* _Aim of the task_: Return all lines in the data where the string "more" can be found.

* _Dataset records_:
━━━━━━━━━━━━━━━━━━━━━━━━━━━━━━
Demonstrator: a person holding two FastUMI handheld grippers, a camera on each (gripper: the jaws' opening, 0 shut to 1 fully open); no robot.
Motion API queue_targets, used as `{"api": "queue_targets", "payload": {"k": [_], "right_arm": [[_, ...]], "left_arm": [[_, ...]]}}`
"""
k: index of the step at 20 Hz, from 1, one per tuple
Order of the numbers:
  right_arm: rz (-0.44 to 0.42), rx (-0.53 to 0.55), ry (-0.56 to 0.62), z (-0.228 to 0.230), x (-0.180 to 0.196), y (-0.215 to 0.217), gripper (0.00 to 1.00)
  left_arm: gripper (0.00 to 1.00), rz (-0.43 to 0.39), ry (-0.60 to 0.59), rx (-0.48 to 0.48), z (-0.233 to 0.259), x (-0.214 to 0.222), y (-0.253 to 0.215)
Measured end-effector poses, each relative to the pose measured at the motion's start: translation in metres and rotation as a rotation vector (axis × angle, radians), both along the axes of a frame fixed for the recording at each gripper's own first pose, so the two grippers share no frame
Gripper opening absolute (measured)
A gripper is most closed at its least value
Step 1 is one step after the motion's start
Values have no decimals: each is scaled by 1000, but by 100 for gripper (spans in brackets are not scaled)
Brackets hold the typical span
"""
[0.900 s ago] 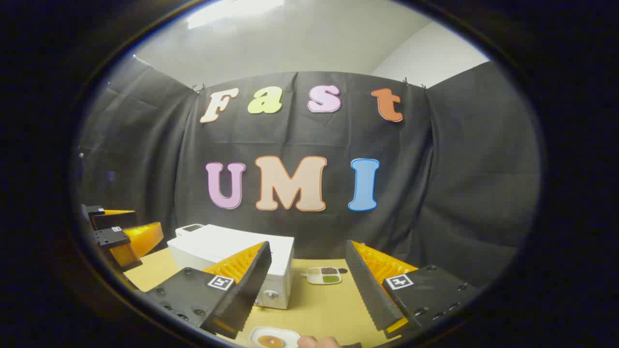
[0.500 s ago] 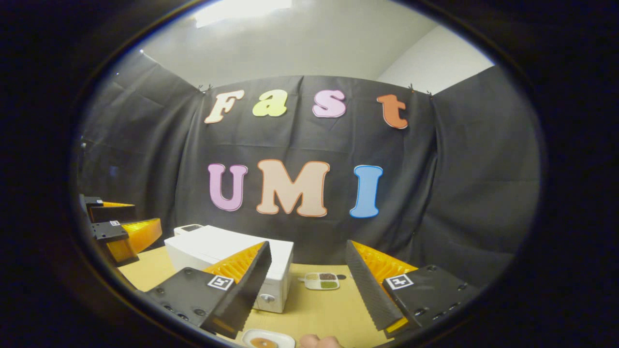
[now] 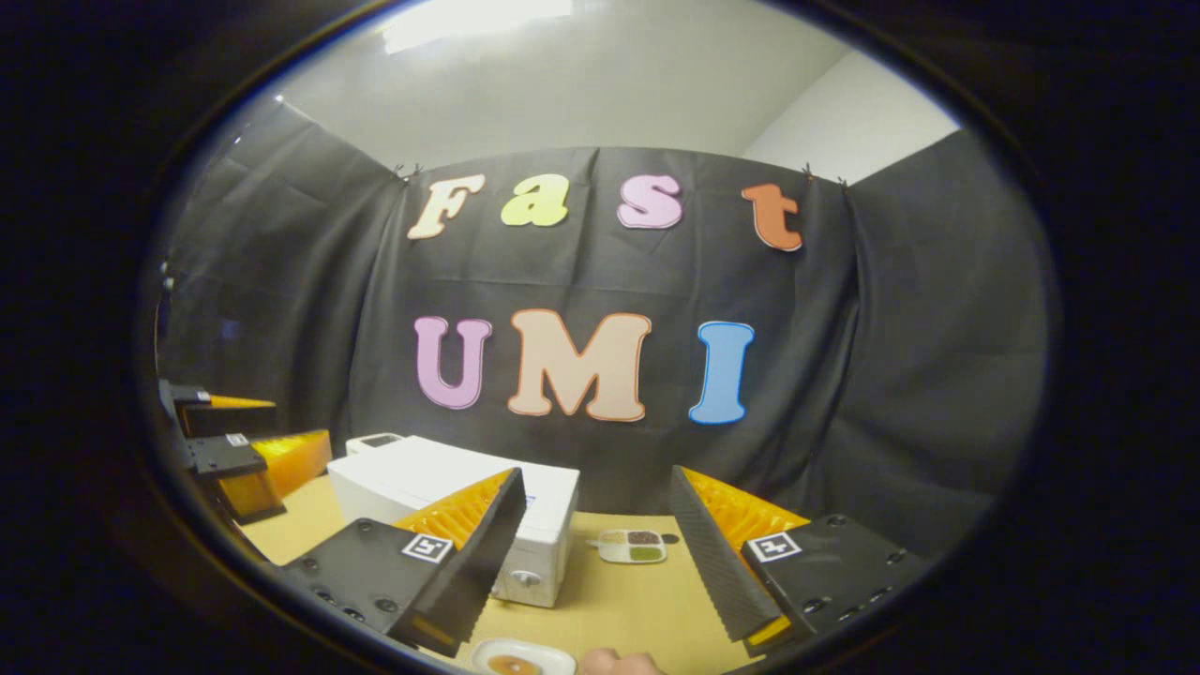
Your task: Open the microwave oven with the left hand, put the food in, and close the microwave oven.
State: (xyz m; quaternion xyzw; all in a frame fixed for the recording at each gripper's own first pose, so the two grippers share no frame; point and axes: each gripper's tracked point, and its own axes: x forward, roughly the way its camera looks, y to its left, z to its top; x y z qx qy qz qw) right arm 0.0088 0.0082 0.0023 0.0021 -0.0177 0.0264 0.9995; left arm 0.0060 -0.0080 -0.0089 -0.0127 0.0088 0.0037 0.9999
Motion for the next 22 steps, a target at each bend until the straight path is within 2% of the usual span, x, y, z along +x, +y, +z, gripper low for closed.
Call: {"api": "queue_targets", "payload": {"k": [1, 2, 3, 17, 22], "right_arm": [[-3, 23, 0, 3, 2, -2, 96], [-7, 32, -2, 4, 3, -3, 96], [-15, 33, -1, 3, 3, -6, 96], [-25, 13, 3, -1, 0, -14, 96], [-33, 11, 8, 0, -3, -18, 97]], "left_arm": [[97, 2, 2, -3, 0, 1, 2], [100, 6, 1, -3, -1, 0, 3], [97, 9, 1, 0, -1, 1, 4], [97, 7, 15, 16, -9, 7, -2], [97, -17, 52, 27, -33, 21, -16]]}}
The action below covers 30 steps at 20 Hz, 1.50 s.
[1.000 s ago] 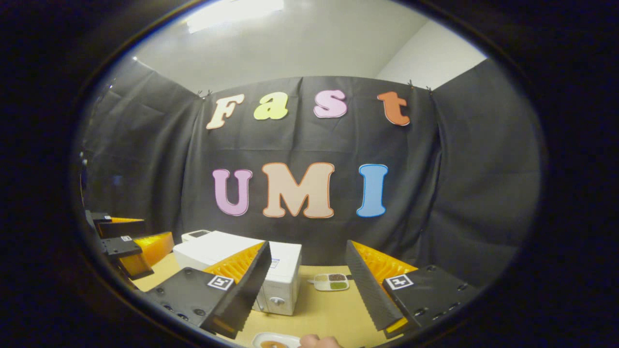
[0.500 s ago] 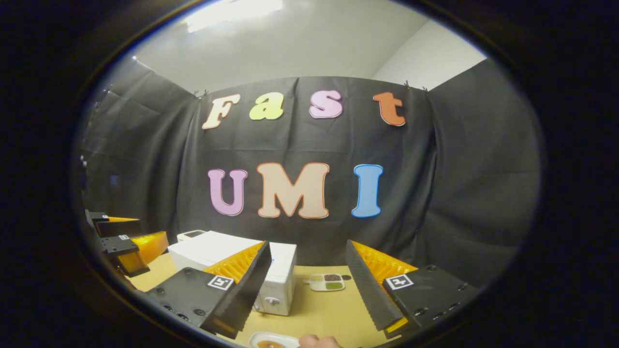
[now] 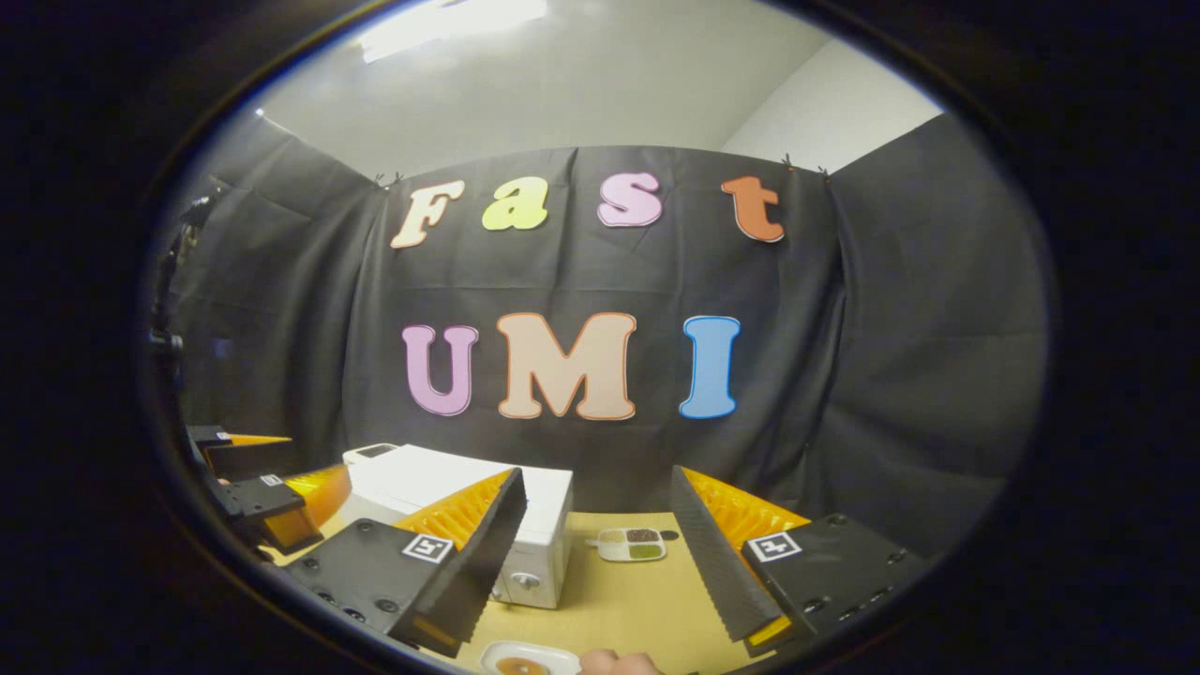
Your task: Open the microwave oven with the left hand, put the food in, and close the microwave oven.
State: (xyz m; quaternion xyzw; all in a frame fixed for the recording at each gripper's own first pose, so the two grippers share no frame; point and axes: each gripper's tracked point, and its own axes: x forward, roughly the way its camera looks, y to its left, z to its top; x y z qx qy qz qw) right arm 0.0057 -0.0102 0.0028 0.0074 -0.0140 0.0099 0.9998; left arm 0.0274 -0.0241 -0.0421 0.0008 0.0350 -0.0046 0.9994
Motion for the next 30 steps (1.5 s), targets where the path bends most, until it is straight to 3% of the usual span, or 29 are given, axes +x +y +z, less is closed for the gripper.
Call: {"api": "queue_targets", "payload": {"k": [7, 12, 17, 22, 29, 30], "right_arm": [[-25, 1, 5, 2, -11, -13, 97], [-55, -34, 24, 1, -27, -25, 96], [-95, -92, 30, 0, -46, -37, 96], [-146, -168, 41, -2, -62, -54, 98], [-163, -164, 69, -7, -69, -62, 98], [-160, -167, 73, -8, -69, -60, 98]], "left_arm": [[98, -78, 91, 30, -70, 27, -33], [98, -154, 121, 153, -128, 47, -59], [97, -200, 237, 132, -193, 63, -83], [98, -191, 351, 89, -239, 85, -93], [98, -204, 371, 89, -252, 98, -105], [77, -153, 361, 131, -254, 104, -94]]}}
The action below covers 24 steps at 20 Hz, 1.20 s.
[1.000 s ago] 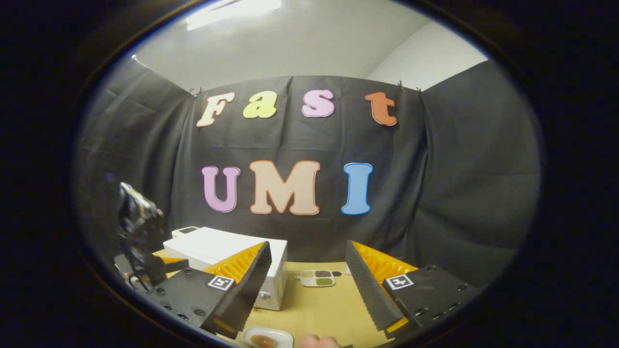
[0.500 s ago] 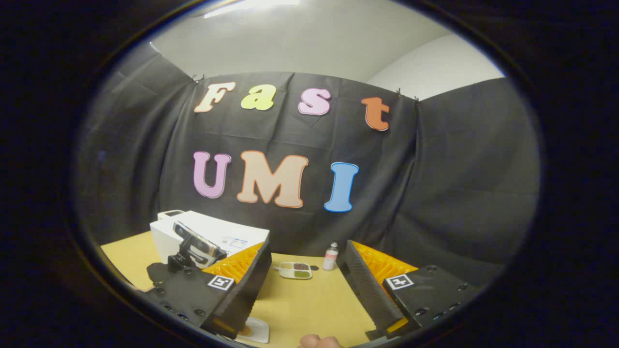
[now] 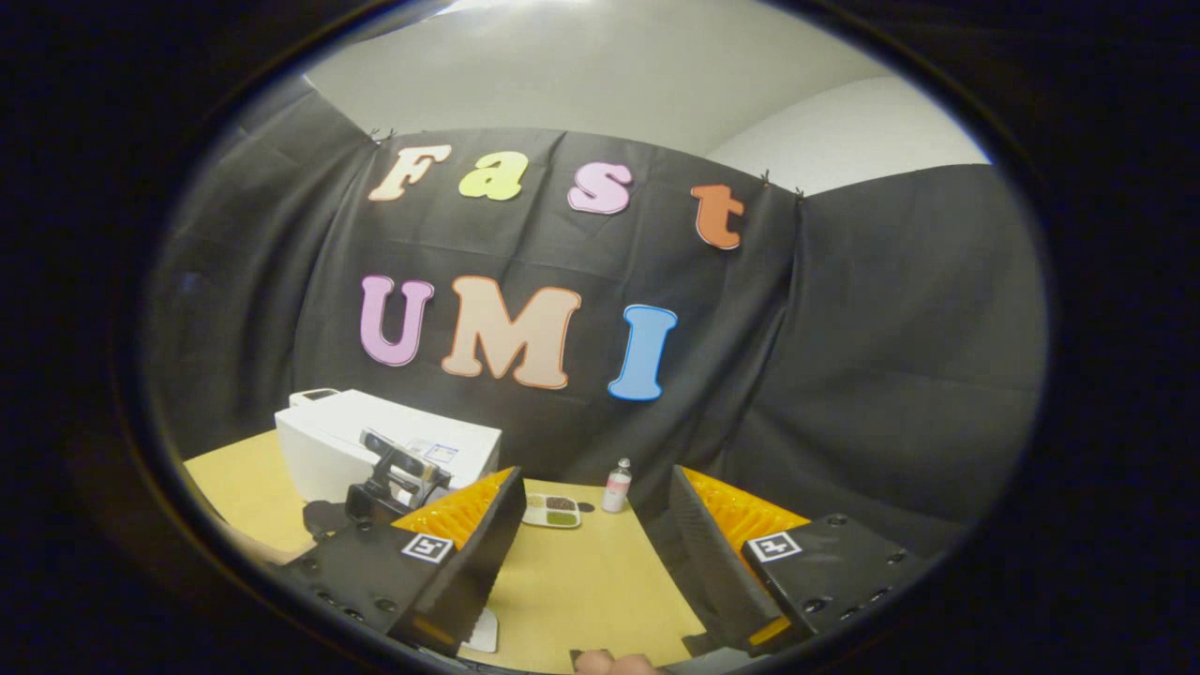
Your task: Open the microwave oven with the left hand, put the food in, and close the microwave oven.
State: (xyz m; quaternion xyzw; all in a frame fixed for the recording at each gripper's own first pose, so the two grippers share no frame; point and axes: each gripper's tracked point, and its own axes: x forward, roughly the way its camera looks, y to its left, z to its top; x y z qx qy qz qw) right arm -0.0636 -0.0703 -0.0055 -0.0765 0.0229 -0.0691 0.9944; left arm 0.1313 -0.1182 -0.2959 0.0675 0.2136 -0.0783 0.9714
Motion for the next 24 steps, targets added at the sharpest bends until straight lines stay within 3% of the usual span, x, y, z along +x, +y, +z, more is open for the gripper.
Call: {"api": "queue_targets", "payload": {"k": [1, 2, 3, 5, 10, 14, 18, 22, 24], "right_arm": [[2, -8, 3, -1, 0, 0, 97], [5, -15, 4, -1, 0, 1, 97], [10, -21, 3, -1, 1, 3, 98], [22, -21, 5, -1, 0, 8, 98], [47, 2, 8, -1, 0, 15, 98], [61, 19, 0, 1, -1, 20, 97], [59, 33, -21, 6, -3, 19, 98], [37, 54, -26, 5, -1, 14, 97], [43, 75, -16, 1, 3, 18, 97]], "left_arm": [[57, 34, -1, 33, 0, 2, 12], [37, 38, -10, 2, 1, 1, 9], [34, 27, -13, -21, 1, 5, 7], [33, 26, 0, -48, -2, 2, 7], [13, 33, -72, -100, 1, -2, 4], [9, 75, -88, -101, 3, 0, 5], [5, 51, -58, -109, 0, -5, 5], [5, 28, -117, -37, 7, -51, 17], [5, 19, -103, -83, 5, -75, 27]]}}
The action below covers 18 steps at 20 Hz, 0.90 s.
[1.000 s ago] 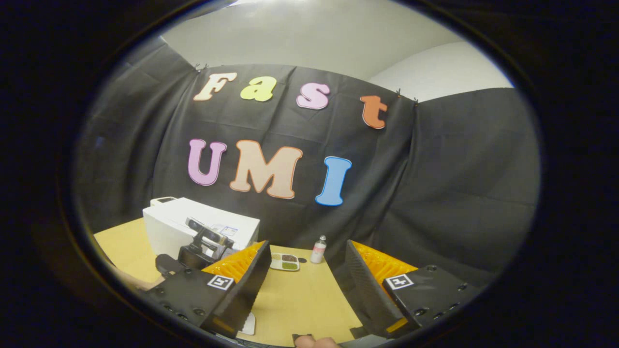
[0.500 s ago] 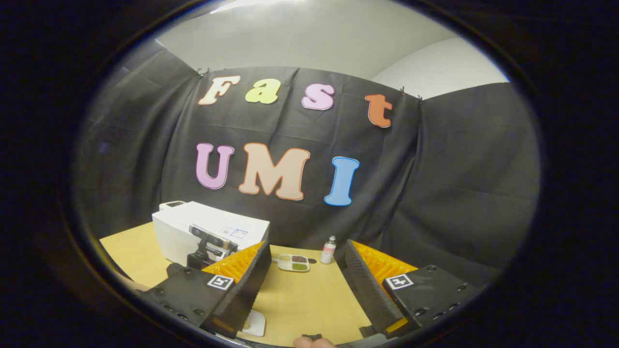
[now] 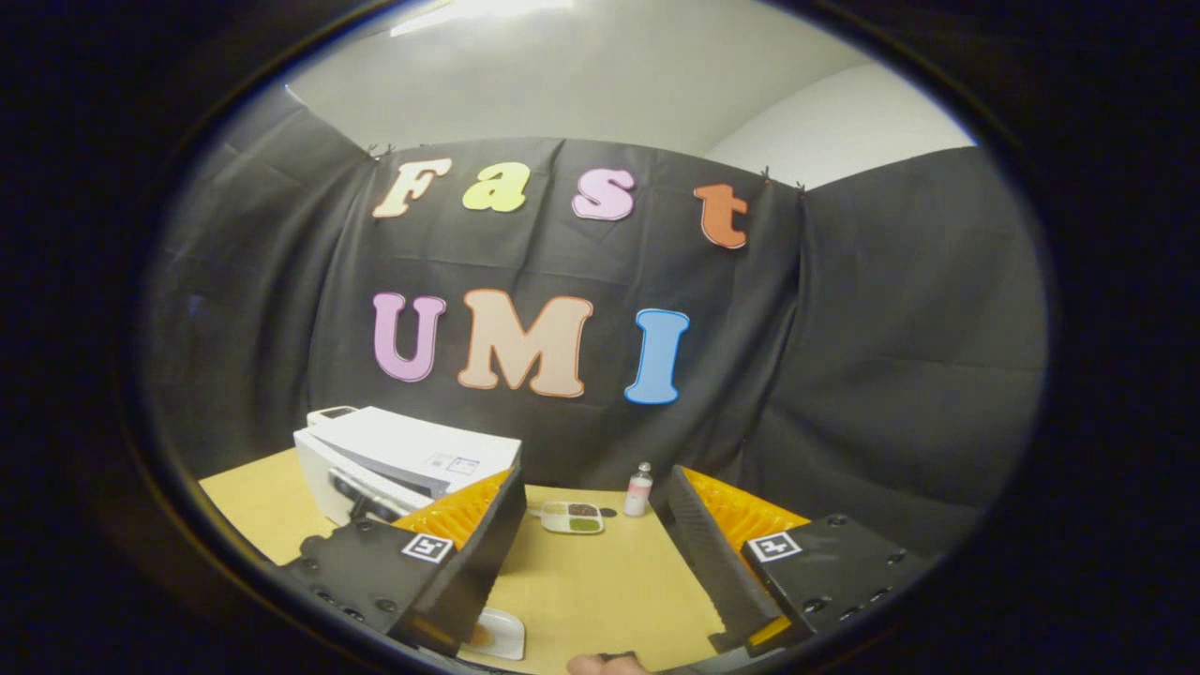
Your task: Open the microwave oven with the left hand, put the food in, and close the microwave oven.
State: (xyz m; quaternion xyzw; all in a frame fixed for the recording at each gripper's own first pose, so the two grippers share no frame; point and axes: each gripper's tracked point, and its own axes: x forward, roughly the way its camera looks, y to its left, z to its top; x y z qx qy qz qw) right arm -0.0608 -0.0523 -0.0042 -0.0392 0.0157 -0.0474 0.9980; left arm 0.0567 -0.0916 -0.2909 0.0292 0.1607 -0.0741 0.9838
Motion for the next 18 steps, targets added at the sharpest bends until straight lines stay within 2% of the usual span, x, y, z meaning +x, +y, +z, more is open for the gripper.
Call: {"api": "queue_targets", "payload": {"k": [2, 12, 15, 17, 18], "right_arm": [[19, 8, 8, -3, 4, 9, 97], [145, 14, -45, -1, 3, 59, 97], [144, 11, -92, -1, -1, 71, 96], [158, 8, -83, -14, -4, 84, 97], [165, 15, -81, -18, -6, 90, 97]], "left_arm": [[5, -7, 26, -33, 0, -24, 9], [5, -91, 95, -34, 0, -116, 88], [5, -62, 108, -31, -1, -134, 120], [7, -34, 110, -29, -2, -146, 144], [5, -21, 112, -27, -3, -149, 155]]}}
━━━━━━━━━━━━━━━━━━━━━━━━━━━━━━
* _Problem solution_:
Motion for the next 24 steps, targets added at the sharpest bends until straight lines stay within 3% of the usual span, x, y, z along +x, +y, +z, more is open for the gripper.
Motion for the next 18 steps, targets added at the sharpest bends until straight lines stay within 2% of the usual span, x, y, z meaning +x, +y, +z, more is open for the gripper.

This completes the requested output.